§ **MATERIAL PROVIDED**:
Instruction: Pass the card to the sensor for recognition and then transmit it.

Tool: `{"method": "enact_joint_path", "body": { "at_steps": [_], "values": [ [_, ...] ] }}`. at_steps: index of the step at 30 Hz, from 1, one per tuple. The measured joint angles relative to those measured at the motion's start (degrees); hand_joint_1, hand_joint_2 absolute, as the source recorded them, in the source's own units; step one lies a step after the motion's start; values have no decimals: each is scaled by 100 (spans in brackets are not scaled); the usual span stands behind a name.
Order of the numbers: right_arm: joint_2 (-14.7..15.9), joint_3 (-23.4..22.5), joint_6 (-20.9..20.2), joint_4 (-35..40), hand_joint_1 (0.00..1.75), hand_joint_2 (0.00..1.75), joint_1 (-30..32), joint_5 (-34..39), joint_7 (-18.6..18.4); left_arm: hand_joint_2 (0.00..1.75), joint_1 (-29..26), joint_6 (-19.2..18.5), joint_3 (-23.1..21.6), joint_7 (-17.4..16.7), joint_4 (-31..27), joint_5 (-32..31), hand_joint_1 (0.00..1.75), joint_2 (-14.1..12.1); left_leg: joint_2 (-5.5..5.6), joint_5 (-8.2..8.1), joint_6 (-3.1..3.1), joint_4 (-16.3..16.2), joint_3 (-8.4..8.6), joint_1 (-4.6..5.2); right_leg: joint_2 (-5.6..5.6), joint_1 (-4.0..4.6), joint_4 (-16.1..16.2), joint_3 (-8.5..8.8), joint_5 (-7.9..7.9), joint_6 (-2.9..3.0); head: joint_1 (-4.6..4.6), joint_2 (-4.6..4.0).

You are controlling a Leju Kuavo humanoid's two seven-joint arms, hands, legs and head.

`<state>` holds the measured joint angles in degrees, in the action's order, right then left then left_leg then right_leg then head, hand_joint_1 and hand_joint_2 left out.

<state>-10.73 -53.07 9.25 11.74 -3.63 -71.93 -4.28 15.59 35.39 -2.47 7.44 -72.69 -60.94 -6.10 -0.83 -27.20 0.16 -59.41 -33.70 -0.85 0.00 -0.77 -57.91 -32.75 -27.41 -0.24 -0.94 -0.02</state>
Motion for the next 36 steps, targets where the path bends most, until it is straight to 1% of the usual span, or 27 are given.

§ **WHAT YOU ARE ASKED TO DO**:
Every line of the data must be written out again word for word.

§ **ANSWER SECTION**:
Instruction: Pass the card to the sensor for recognition and then transmit it.

Tool: `{"method": "enact_joint_path", "body": { "at_steps": [_], "values": [ [_, ...] ] }}`. at_steps: index of the step at 30 Hz, from 1, one per tuple. The measured joint angles relative to those measured at the motion's start (degrees); hand_joint_1, hand_joint_2 absolute, as the source recorded them, in the source's own units; step one lies a step after the motion's start; values have no decimals: each is scaled by 100 (spans in brackets are not scaled); the usual span stands behind a name.
Order of the numbers: right_arm: joint_2 (-14.7..15.9), joint_3 (-23.4..22.5), joint_6 (-20.9..20.2), joint_4 (-35..40), hand_joint_1 (0.00..1.75), hand_joint_2 (0.00..1.75), joint_1 (-30..32), joint_5 (-34..39), joint_7 (-18.6..18.4); left_arm: hand_joint_2 (0.00..1.75), joint_1 (-29..26), joint_6 (-19.2..18.5), joint_3 (-23.1..21.6), joint_7 (-17.4..16.7), joint_4 (-31..27), joint_5 (-32..31), hand_joint_1 (0.00..1.75), joint_2 (-14.1..12.1); left_leg: joint_2 (-5.5..5.6), joint_5 (-8.2..8.1), joint_6 (-3.1..3.1), joint_4 (-16.3..16.2), joint_3 (-8.4..8.6), joint_1 (-4.6..5.2); right_leg: joint_2 (-5.6..5.6), joint_1 (-4.0..4.6), joint_4 (-16.1..16.2), joint_3 (-8.5..8.8), joint_5 (-7.9..7.9), joint_6 (-2.9..3.0); head: joint_1 (-4.6..4.6), joint_2 (-4.6..4.0).

You are controlling a Leju Kuavo humanoid's two seven-joint arms, hands, legs and head.

`<state>` holds the measured joint angles in degrees, in the action's order, right then left then left_leg then right_leg then head, hand_joint_1 and hand_joint_2 left out.

<state>-10.73 -53.07 9.25 11.74 -3.63 -71.93 -4.28 15.59 35.39 -2.47 7.44 -72.69 -60.94 -6.10 -0.83 -27.20 0.16 -59.41 -33.70 -0.85 0.00 -0.77 -57.91 -32.75 -27.41 -0.24 -0.94 -0.02</state>
Motion for the next 36 steps, targets where the path bends most, until it is straight to 1% of the usual span, or 27 are given.

The required output has been supplied.